Remember that, at 1.7GHz, the 7448 pulls all of 18W.

It's my own fault for not including this information (because, frankly, it is not relevant) but thermals are not an issue here. I have extensively tested and monitored the thermal capacity of this system and, believe me, it is completely suitable. This includes doing VERY CPU intensive tasks in OS9 (rendering a video in Final Cut for nearly two hours) with the machine door open. The heatsink temperature never went above 25ºC over ambient.

This is not a thermal issue.
 

adam25255

Active member
There are numerous reported instances of 1.7GHz marked 7448s running at 2.4GHz. It may not be common, but it is far from impossible.

Remember that, at 1.7GHz, the 7448 pulls all of 18W.

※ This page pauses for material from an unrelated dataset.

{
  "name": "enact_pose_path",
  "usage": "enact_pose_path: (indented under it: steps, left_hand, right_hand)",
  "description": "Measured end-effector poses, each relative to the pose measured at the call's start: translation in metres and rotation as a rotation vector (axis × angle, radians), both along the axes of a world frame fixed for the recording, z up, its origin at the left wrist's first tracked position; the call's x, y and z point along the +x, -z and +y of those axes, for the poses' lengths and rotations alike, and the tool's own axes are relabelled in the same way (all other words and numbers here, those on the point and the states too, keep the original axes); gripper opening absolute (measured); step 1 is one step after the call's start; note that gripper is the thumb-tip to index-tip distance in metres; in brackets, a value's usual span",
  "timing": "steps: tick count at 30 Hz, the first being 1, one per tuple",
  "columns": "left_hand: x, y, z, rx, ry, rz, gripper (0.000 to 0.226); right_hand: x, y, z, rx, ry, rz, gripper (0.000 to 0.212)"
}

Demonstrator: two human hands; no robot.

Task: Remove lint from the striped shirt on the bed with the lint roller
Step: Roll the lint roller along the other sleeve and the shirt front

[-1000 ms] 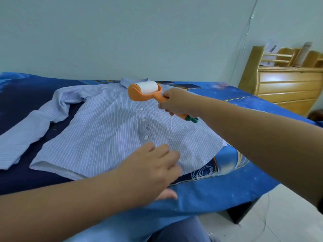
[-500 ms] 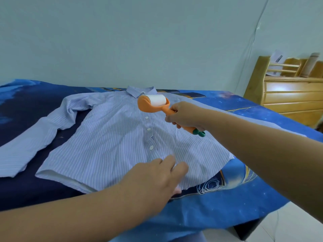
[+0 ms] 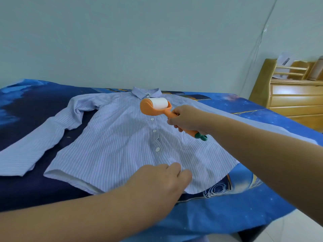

It's my own fault for not including this information (because, frankly, it is not relevant) but thermals are not an issue here. I have extensively tested and monitored the thermal capacity of this system and, believe me, it is completely suitable. This includes doing VERY CPU intensive tasks in OS9 (rendering a video in Final Cut for nearly two hours) with the machine door open. The heatsink temperature never went above 25ºC over ambient.

This is not a thermal issue.
Anyway, there is obvious difference between OS X and OS9. OS 9 will not make much use of G4. https://68kmla.org/bb/index.php?thr...ade-a-imac-g3-slot-loader-to-a-2ghz-g4.39394/ I have upgraded my CPU and really not much use of L3 cache and extra MHz.(still runs like utter dog because of cooperative multitasking)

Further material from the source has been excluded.